Quick Guide to Equations

The multistage clonal expansion model (MSCE) approximation yields the following hazard function which represents the age-specific rate at which cancers occur in a population that had no prior occurrences of that cancer:

$$h_{\mathit{\text{MSCE}}}(t)\approx {\mu }_{0}X\left(1-{\left(\frac{q_P-p_P}{q_P{e}^{-p_P\left(t-t_{\mathit{\text{lag}}}\right)}-p_P{e}^{-q_P\left(t-t_{\mathit{\text{lag}}}\right)}}\right)}^{{\mu }_1/{\alpha }_P}\right)$$

With

$${\mu }_2^{\mathit{\text{eff}}}\equiv {\mu }_2\left(1-{\beta }_M/{\alpha }_M\right)\text{and}{t}_{\mathit{\text{lag}}}\equiv T_2\approx -\frac{\text{ln}\left({\alpha }_M\rho /{\left({\alpha }_M-{\beta }_M\right)}^2\right)}{{\alpha }_M-{\beta }_M}$$

Where ${\mu }_2^{\mathit{\text{eff}}}$ represents the effective rate of malignant transformations that give rise to persistent tumors, and t_lag is a time-lag equal to the mean sojourn time of a preclinical cancer clone from its single cell inception to clinical detection.

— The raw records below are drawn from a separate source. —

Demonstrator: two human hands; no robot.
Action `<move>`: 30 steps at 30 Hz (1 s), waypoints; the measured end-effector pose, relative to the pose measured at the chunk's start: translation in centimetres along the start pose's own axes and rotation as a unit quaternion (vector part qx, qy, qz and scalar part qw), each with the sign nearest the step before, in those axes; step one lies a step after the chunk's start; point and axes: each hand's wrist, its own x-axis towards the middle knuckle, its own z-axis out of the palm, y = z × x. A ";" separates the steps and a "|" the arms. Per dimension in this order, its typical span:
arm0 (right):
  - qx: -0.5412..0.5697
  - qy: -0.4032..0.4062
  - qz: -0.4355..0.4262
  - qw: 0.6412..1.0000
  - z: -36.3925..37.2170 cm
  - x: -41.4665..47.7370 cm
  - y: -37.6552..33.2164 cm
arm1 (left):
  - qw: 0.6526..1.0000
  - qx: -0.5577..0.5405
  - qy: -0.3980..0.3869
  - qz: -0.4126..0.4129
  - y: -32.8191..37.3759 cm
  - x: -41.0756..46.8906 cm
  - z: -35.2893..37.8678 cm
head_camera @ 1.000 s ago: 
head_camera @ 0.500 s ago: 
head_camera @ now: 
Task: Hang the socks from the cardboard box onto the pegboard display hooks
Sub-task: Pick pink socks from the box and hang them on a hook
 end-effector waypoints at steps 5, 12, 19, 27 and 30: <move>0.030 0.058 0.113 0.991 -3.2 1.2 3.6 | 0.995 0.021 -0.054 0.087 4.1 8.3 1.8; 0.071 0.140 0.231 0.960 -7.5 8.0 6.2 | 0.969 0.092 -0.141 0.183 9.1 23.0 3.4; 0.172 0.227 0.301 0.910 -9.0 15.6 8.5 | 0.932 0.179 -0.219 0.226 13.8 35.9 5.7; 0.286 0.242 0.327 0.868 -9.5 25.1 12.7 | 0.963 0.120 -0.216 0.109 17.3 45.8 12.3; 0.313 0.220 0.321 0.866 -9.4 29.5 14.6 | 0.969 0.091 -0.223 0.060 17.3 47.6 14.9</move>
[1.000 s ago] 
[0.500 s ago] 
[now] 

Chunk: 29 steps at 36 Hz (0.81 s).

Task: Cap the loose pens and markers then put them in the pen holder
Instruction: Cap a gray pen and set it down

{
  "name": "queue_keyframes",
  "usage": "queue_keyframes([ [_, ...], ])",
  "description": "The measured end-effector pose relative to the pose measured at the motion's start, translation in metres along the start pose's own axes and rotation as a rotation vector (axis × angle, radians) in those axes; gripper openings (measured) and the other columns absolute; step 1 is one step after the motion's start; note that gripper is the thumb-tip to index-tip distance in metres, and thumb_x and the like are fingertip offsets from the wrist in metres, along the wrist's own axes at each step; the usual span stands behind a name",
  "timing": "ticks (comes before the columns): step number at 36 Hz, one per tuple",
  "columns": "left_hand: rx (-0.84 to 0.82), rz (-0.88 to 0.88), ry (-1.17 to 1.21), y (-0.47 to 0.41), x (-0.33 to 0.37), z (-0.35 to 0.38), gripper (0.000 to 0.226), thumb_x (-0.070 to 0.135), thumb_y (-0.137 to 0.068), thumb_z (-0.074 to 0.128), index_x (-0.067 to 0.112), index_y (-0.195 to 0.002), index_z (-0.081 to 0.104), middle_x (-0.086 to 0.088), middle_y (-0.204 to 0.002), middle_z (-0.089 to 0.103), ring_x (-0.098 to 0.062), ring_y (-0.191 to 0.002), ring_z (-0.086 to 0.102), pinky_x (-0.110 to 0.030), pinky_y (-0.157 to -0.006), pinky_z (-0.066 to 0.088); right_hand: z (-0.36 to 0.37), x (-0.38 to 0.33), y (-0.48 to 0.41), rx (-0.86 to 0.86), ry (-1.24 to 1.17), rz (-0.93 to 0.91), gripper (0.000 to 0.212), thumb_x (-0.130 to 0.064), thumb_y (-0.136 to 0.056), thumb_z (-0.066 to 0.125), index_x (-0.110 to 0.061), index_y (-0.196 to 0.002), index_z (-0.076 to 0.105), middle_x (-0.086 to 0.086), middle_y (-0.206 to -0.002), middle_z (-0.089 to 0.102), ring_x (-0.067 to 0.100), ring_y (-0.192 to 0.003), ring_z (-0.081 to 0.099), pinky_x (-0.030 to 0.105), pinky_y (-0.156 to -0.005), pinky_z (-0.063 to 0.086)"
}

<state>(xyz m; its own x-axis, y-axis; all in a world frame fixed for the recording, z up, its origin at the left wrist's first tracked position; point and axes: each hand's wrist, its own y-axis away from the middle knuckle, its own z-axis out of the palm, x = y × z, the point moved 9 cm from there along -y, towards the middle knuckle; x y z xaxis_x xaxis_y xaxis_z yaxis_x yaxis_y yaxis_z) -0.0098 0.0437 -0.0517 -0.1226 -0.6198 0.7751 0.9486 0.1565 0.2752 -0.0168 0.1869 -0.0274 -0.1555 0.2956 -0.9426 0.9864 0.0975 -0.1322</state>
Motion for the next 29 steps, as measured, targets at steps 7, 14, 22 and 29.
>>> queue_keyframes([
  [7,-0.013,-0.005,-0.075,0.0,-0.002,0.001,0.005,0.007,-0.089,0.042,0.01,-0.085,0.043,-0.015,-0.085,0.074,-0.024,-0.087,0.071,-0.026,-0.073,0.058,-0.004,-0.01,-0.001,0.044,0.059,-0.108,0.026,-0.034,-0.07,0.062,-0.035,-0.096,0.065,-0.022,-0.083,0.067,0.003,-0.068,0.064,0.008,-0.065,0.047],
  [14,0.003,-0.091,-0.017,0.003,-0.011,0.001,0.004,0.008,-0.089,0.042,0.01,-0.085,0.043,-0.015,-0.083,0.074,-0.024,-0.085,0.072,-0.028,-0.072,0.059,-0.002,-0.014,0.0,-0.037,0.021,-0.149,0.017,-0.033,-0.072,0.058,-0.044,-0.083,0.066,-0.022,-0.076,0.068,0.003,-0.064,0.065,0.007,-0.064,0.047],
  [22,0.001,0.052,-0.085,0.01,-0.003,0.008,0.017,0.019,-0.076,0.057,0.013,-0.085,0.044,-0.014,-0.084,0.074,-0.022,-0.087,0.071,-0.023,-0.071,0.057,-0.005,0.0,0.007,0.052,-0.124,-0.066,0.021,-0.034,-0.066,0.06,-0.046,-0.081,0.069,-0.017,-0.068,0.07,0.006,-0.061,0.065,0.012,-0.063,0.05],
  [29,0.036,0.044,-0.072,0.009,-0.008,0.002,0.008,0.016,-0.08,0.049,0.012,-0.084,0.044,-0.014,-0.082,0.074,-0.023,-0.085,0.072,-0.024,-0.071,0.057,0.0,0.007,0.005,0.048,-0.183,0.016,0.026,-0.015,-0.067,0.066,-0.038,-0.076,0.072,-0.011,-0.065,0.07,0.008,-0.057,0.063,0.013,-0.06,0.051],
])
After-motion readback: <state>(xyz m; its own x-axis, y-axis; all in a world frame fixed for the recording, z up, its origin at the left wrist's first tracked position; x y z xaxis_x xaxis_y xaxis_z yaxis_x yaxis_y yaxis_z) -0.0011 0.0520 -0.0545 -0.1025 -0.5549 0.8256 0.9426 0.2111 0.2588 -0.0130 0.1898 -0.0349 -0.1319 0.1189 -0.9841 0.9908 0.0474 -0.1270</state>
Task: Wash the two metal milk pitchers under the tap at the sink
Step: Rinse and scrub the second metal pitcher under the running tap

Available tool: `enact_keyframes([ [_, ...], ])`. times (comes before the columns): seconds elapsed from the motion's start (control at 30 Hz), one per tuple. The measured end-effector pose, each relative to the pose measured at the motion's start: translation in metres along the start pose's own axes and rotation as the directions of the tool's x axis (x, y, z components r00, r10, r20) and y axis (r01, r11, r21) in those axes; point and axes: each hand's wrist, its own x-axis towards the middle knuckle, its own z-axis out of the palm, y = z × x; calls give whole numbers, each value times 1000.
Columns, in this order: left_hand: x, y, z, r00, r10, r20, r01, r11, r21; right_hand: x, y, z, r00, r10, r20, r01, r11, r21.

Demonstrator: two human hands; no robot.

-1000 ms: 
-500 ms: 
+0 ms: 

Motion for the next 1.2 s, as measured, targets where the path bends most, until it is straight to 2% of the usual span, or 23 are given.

See Figure 1 and text for a definition of the basic model parameters X (number of stem cells), α_P(M) (cell division rates), β_P(M) (cell death rates), μ_0,1,2 (mutation rates). Furthermore,

$$p_P=\frac{1}{2}(-\left({\alpha }_P-{\beta }_P-{\mu }_2^{\mathit{\text{eff}}}\right)-\sqrt{{\left({\alpha }_P-{\beta }_P-{\mu }_2^{\mathit{\text{eff}}}\right)}^2+4{\alpha }_P{\mu }_2^{\mathit{\text{eff}}}}),$$

$$q_P=\frac{1}{2}(-\left({\alpha }_P-{\beta }_P-{\mu }_2^{\mathit{\text{eff}}}\right)+\sqrt{{\left({\alpha }_P-{\beta }_P-{\mu }_2^{\mathit{\text{eff}}}\right)}^2+4{\alpha }_P{\mu }_2^{\mathit{\text{eff}}}}),$$

where −p_P measures approximately the net cell proliferation in premalignant clones and q_P approximately the (effective) rate of malignant transformations.